Se sintió pequeño en un enorme y obsceno cosmos ausente de armonías. Tomó conciencia que el sudor le rodeaba todo su ser, a pesar de ello sintió frío…un intenso frío. Sus poros copulaban espasmos. ¿En qué momento de la vida me volví tan frío? –se preguntó.
Su esencia se llenaba de vacío. Su silencio se dibujaba en formas. Un dolor indigente e infinito en simetría con sus días. ¿Dónde la frontera a tanta tolerancia?
Lo de siempre… lo de todos sus días. Aunque se sintió distinto. Sintió que la Diana de ese día lo incitaba a transgredir la flaqueza de su vida. Le gustó el sabor de esa sensación jamás sentida. Una parte de su ser se identificó con este nuevo estadio… desconocido. La otra huía temerosa de ser poseída.

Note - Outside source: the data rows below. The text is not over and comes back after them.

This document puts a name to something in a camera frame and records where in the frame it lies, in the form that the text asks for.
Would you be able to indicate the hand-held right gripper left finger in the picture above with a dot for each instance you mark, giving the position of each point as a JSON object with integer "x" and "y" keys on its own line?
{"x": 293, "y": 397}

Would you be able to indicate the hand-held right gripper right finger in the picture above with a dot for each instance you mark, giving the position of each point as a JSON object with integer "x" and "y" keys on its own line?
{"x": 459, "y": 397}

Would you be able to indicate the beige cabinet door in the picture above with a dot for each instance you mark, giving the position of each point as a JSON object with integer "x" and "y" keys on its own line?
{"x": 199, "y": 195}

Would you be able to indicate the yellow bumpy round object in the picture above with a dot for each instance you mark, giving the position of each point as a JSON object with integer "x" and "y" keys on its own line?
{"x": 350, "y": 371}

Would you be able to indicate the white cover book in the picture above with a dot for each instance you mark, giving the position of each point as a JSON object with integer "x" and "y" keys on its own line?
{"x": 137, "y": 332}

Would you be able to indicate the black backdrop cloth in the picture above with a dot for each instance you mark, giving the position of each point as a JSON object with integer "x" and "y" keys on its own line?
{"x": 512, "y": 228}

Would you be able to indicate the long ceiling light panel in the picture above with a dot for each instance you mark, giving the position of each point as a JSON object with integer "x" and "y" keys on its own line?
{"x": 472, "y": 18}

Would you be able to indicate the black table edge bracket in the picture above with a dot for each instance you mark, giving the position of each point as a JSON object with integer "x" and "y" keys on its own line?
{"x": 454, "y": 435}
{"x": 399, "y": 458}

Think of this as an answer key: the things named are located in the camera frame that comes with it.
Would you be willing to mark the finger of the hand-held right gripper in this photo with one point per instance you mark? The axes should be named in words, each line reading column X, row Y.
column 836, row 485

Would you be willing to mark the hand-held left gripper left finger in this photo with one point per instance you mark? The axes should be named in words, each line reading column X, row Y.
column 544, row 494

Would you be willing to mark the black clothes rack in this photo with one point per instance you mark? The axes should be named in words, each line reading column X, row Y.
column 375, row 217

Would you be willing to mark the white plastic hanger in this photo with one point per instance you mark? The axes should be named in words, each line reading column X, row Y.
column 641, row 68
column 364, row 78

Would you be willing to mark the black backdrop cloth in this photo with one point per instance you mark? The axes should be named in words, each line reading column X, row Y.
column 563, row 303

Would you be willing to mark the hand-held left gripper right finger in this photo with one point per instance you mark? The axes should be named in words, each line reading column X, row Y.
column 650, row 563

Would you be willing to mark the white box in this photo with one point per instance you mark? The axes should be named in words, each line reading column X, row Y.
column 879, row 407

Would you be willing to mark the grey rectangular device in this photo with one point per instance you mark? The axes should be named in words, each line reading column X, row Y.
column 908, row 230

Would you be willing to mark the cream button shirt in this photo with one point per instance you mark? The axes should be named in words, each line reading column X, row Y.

Se permitió atreverse, siquiera a no tener miedo… “Para eso están los años. –pensó– “Quisiera perderme en un desierto de pentagramas sin bemoles…en armonía”. Lo sorprendió su propio pensamiento, no común en el.
Se sintió convidado a la travesía que le proponía el recorrido de la ruta hacia la libertad. Un derrotero que sus coordenadas habían perdido en la brújula de sus días. Su mirada se encarnaba en el horizonte de aquello que para el siquiera eran utopías.
Su sangre bullía en un entrar y salir, venas y arterias a tambor latiente transportistas de intenso sentir. Se miró al espejo… No se conoció. Retiró, asustado la vista de ese espejo. Se sintió agredido por ese reflejo. No lo conocía… No se conocía.
¿Cuántas veces escondió sus lágrimas en pos de no preguntarse el por qué? Aunque las respuestas le penetraban madrugadas… le dolía la noche. Esa oscuridad desnudaba su vocación interior… aciaga.
Uno no elige la vida que le toca en suerte. Tenía una página, en el libro de su vida marcada que siempre vuelve a leer. Pesadumbres fantasmales que no se irán jamás.
No quería caminar la vida en justificaciones vacuas, aniquilando a otros con el peso de su infortunio.
Forjó sus días creando una realidad copulada de su pensamiento… de su alma.
Decidió cantarle Falta envido y truco a la vida… Le cantaron 33 de mano y un As de espada que lo atravesó por siempre…

Jorge Adrián Hernández – 11 de Octubre de 2016.